DATA FOR THE TASK:
..........

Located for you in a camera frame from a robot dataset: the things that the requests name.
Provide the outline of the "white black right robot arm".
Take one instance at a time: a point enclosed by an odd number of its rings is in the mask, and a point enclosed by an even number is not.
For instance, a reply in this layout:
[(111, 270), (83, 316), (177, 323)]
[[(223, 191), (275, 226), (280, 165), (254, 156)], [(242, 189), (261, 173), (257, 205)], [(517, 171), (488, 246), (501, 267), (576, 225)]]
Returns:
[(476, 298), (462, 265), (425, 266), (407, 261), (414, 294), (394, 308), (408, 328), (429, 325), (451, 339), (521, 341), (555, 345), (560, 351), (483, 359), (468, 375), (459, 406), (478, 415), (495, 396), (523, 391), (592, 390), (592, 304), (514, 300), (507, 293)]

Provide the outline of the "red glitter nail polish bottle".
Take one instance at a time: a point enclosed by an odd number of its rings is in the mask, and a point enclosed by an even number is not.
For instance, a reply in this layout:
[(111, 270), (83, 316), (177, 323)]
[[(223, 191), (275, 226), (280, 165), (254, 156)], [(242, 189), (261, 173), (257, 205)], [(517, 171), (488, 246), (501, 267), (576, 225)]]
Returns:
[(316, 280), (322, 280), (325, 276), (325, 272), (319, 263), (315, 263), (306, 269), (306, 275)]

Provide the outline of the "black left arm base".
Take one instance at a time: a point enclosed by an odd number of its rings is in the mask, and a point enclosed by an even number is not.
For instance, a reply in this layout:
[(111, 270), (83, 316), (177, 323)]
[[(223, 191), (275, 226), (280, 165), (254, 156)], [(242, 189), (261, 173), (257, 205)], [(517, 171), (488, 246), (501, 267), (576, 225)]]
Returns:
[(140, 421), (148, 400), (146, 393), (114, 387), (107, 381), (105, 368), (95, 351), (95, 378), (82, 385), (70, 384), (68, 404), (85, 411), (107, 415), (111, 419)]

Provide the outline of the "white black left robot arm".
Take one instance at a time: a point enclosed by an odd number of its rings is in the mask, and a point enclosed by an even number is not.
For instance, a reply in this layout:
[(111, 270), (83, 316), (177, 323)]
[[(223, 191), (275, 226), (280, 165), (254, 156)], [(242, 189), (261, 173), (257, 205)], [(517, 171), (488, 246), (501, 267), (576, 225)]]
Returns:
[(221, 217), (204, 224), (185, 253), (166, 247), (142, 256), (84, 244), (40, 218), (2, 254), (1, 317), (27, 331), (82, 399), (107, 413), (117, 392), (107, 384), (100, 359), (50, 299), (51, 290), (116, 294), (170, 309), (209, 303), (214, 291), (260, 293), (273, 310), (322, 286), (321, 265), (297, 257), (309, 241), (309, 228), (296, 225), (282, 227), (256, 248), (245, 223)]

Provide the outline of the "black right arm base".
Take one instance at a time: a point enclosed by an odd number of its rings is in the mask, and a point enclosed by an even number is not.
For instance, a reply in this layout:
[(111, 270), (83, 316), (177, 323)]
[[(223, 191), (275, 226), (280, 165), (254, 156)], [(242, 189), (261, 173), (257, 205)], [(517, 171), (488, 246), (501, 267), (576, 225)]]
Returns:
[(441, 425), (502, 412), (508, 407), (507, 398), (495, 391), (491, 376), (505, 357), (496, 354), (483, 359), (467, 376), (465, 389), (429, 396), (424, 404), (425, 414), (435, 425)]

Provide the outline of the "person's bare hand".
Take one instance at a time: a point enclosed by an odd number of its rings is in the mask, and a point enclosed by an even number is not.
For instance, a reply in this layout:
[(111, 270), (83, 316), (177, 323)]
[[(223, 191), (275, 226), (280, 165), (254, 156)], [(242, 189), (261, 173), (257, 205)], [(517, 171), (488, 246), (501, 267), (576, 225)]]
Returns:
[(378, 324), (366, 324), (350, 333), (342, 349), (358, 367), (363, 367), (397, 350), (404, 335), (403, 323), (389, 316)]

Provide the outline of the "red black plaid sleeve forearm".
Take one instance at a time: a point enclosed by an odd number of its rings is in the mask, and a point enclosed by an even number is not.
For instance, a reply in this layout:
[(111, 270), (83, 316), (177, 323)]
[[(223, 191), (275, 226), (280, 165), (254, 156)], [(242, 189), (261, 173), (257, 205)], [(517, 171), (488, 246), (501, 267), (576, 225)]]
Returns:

..........

TRY IT:
Scan the records above and show every line in which the word "right" occurs.

TASK RESPONSE:
Provide the outline of the "white black right robot arm".
Provide the outline of the "black right arm base".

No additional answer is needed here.